“Research is meant to open doors to inquiry, not shut them—or particular individuals who supposedly do not belong—out,” said literary scholar Nancy Kang. Currently, she is an associate professor in the U of M’s women’s and gender studies program, Canada Research Chair in Transnational Feminisms and Gender-Based Violence, and acting director of the U of M’s Centre for Creative Writing and Oral Culture.
This philosophy of openness underpins Kang’s recent work that critically examines the consequences of racial homogenization within the U.S., particularly concerning Latinx communities (those of Latin American ancestry).
Kang specializes in ethnic North American literature, primarily of the twentieth and twenty-first centuries. At its core, Kang’s work is about breaking silences—whether historical, political, or personal, and creating room for stories that have long been pushed to the margins. “I want to ensure historical silencing, neglect and diminishment of marginalized populations do not continue without awareness, examination and contestation,” she said.
She is co-editing a new book with Michael Nieto Garcia, a professor of literature at Clarkson University. The book, Problematic Paradigms and the Contours of US Latinidad, brings together essays by Dominican-American English language professor Silvio Torres-Saillant that interrogate broad narratives of racial and ethnic belonging. A central focus of the book includes “the difficulties involved in defining a ‘Latinx community,’” given its internal diversity across over 65 million people.
Kang noted Latinx identity is not a singular experience but rather shaped by national origin, culture, language and legal status—variables often erased in mainstream representations.
“In terms of the homogenization of Latinx peoples […] In the U.S., it is precarious at this time to equate everyone who seems to fall into that identity category as the same in terms of legitimacy, citizenship, political orientation and civic belonging,” she explained. “More simply, clumping everyone together as a ‘community’ erases key differences, whether based on national origins, immigration status, ethnicity, culture and language use (among others).”
The essays also address the limitations of racial categorization in the U.S., particularly given the historical mixing of cultures and ethnicities in Latin America.
Highlighting the marginalization of Afro-Latinx individuals, Kang pointed to the tendency of U.S. racial discourse to simplify complexity through “homogenizing and ‘easy’ labelling of mixed-race peoples.” Her research includes the impact of such simplifications, from media portrayals to community frictions among groups like Puerto Ricans, Dominicans, Central Americans and Chicanx/Mexican Americans.
Kang warned of the dangers in forming “huge conceptual communities” like “the Latino community, the Asian community, the Black community” through uncritical media discourse. “Too often, I feel, there is potential for abuse of the ‘shared view.’ Solidarity and political strategy-building are certainly factors to keep in mind, but members of a given community do not exist there without eventually asserting their differences,” she explained.

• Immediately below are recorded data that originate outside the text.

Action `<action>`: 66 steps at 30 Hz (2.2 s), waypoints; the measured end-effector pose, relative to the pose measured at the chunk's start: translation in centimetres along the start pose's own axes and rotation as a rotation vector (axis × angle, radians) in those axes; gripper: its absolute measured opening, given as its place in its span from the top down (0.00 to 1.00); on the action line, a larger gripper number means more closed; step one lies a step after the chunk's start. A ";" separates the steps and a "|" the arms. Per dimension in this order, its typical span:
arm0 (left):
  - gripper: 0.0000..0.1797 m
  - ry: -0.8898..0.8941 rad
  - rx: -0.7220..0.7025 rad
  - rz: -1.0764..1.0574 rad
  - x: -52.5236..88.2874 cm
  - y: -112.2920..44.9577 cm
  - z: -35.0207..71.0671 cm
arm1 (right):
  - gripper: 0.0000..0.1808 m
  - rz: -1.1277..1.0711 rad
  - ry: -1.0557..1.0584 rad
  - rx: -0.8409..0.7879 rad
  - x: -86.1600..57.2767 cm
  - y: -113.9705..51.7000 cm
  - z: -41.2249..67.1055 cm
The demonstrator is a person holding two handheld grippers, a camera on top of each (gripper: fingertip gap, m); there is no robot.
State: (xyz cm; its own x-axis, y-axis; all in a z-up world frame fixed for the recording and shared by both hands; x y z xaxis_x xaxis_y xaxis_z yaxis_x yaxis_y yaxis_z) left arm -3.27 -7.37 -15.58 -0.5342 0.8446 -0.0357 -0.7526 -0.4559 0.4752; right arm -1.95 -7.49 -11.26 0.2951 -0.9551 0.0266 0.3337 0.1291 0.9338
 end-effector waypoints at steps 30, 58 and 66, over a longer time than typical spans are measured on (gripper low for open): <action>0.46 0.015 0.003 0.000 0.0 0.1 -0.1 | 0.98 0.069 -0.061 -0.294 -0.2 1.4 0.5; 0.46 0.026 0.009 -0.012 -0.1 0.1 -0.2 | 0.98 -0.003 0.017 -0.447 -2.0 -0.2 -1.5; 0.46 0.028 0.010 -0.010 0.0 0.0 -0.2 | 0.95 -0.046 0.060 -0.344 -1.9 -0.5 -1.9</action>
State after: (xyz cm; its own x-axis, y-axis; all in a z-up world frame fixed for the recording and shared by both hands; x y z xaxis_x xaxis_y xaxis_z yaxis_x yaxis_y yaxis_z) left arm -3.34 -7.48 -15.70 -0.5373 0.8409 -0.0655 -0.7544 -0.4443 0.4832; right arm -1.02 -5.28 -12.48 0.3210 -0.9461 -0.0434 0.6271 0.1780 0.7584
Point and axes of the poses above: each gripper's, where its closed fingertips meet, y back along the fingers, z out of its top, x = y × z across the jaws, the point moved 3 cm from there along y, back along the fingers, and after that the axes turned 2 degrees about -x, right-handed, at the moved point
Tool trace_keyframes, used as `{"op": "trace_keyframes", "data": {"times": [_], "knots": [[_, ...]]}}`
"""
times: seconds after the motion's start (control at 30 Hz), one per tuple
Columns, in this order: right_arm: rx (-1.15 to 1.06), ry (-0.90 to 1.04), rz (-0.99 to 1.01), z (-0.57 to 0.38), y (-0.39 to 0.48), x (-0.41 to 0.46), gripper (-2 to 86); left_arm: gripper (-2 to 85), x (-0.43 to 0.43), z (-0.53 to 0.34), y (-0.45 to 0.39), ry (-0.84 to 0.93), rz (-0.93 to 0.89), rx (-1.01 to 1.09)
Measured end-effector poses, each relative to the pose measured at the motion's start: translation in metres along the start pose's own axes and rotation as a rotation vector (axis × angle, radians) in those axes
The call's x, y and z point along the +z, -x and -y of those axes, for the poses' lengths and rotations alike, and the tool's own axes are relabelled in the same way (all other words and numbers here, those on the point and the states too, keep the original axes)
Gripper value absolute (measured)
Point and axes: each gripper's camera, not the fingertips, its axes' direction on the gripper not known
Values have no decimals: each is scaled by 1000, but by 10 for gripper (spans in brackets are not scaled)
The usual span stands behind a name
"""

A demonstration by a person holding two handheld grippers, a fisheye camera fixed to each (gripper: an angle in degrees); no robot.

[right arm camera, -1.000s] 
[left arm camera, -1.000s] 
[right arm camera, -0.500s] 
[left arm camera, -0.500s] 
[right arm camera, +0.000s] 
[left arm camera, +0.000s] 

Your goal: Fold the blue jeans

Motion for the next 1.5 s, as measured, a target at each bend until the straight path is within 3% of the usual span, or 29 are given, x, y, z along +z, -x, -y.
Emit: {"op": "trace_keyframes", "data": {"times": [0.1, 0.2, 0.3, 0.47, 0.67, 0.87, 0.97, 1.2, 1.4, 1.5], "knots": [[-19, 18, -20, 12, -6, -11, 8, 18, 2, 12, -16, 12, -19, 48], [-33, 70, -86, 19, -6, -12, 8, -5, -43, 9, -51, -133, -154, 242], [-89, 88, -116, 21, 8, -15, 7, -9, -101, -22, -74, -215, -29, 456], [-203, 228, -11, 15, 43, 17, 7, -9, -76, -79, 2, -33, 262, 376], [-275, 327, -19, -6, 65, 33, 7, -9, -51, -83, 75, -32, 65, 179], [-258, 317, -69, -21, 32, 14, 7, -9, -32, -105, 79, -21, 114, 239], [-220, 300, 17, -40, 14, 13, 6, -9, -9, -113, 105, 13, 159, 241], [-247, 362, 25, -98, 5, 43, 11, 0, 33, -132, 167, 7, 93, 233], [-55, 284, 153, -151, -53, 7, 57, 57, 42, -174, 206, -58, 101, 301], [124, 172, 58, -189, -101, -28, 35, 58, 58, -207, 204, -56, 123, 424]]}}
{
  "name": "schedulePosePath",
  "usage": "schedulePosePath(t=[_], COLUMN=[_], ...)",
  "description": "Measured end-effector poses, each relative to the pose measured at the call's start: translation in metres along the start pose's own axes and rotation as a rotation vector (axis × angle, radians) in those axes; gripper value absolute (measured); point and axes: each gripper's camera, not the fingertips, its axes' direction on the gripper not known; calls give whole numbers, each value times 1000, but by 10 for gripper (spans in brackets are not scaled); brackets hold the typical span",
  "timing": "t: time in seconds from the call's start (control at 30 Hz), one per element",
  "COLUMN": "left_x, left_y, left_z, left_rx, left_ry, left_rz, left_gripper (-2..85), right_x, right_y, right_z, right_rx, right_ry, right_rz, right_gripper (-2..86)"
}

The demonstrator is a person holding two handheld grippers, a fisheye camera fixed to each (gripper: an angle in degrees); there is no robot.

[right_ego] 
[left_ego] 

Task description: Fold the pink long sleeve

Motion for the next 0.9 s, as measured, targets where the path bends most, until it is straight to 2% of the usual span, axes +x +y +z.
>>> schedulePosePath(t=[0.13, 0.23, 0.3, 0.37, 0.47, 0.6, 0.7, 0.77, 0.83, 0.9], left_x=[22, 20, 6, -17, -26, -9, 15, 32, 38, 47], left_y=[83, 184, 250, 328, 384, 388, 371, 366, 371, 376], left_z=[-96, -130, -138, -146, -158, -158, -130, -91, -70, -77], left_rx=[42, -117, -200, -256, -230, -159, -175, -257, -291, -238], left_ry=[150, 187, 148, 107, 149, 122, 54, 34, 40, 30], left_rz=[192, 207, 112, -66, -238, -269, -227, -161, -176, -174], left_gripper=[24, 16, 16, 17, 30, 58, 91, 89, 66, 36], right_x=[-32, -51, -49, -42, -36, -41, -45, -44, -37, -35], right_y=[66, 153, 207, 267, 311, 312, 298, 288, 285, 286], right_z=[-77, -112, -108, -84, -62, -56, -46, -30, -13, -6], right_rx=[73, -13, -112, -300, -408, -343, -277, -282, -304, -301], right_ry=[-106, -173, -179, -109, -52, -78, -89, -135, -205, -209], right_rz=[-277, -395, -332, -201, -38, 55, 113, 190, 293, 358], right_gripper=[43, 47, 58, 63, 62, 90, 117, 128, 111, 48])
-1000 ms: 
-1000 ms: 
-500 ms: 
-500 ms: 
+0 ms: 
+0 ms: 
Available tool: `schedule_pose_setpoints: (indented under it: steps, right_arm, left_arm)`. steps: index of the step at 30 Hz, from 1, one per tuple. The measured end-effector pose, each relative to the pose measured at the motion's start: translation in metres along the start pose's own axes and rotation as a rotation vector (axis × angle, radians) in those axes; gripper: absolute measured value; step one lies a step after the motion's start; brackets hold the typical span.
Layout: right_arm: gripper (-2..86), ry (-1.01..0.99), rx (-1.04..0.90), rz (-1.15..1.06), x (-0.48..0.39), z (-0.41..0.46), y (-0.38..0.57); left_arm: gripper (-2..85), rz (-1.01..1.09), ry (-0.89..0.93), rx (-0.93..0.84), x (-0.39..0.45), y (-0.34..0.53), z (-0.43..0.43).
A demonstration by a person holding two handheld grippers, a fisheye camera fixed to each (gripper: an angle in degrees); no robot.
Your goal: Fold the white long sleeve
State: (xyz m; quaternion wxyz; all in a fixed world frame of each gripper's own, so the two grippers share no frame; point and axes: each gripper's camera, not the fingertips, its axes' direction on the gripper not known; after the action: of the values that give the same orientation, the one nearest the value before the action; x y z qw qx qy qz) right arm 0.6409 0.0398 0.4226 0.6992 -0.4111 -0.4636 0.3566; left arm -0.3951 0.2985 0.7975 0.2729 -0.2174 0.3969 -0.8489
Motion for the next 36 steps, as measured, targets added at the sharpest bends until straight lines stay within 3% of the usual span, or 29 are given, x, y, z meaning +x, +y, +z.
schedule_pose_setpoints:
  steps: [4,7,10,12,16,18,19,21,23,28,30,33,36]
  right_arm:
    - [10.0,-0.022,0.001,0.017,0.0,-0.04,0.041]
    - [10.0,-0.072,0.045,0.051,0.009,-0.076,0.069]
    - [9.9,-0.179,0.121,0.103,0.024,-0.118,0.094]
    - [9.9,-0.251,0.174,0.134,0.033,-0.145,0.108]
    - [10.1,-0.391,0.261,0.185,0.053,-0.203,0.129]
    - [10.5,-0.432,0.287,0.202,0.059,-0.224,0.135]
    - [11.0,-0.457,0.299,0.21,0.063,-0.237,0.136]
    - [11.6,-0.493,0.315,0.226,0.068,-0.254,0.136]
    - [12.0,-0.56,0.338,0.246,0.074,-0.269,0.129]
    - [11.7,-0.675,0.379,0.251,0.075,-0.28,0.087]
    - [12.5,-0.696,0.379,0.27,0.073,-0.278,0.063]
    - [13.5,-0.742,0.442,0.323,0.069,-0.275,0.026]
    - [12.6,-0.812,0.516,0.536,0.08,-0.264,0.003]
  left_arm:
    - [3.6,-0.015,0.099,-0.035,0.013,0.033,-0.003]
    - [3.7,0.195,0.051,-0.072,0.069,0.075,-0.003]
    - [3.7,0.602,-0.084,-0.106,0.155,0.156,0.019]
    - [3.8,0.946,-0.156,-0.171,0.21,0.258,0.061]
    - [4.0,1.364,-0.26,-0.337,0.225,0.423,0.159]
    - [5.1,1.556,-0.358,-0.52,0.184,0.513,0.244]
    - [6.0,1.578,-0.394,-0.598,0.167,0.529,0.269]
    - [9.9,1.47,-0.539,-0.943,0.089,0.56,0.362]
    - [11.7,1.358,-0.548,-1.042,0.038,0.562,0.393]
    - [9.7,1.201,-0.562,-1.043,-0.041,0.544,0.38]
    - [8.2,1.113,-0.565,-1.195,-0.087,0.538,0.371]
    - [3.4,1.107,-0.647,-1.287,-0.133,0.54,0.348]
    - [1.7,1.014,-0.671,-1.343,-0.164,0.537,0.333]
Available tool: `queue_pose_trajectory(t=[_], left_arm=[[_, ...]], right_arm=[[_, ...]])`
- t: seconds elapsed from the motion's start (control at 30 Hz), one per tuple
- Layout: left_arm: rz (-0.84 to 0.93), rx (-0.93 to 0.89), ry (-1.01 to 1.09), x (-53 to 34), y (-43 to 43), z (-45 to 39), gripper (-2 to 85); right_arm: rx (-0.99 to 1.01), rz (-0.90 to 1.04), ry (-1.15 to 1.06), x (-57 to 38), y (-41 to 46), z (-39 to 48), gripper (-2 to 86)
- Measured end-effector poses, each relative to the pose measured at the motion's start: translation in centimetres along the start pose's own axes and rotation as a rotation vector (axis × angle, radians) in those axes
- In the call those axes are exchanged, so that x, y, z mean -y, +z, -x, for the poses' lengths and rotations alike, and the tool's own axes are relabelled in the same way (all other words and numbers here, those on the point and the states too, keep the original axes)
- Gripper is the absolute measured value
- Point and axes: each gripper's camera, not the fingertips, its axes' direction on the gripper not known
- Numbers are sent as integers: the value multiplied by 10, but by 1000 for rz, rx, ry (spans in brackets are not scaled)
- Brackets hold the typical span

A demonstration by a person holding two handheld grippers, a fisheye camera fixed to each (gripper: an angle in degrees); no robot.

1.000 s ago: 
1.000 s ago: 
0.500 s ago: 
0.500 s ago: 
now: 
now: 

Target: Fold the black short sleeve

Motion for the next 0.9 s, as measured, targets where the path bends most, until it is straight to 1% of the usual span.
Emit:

Drawing a parallel with Asian American history, Kang noted how “it was assumed during the early era that started with the quest for Gold Mountain that Chinese immigrants would […] eventually return to the Old Country and not make the U.S. or Canada their home.” This assumption made it easier, she argued, “for those who wanted them driven out to commit acts of […] racial violence against them.”
This complexity intensifies for individuals navigating mixed identities. “Those who are part of multiple communities (say Black and Latinx peoples) need to negotiate the demands from multiple fronts,” Kang observed.
“Torres-Saillant mentioned, for instance, being asked by an African American colleague back in the 1990s while serving in the English department of a satellite campus of the City University of New York, whether he felt more Hispanic or more Black […] How does a person of mixed ancestry ask—or answer—such a loaded, complex question in a satisfying and simple way?”
Kang’s other ongoing project explores patterns of ostracism faced by spiritual women, focusing on Latinas historically identified as ‘brujas’ (witches) and African American enslaved women known as conjurers, within highly dogmatic religious communities.
Findings from this project challenge contemporary feminist assumptions about community as being inherently nurturing. Rather than providing safety, increased community involvement often resulted in greater vulnerability to harm.
Kang encouraged researchers, especially students, to resist binaries, boxes and the pressures of “pigeon-holing.” She urged them instead to embrace collaborative research amid risks and insecurities.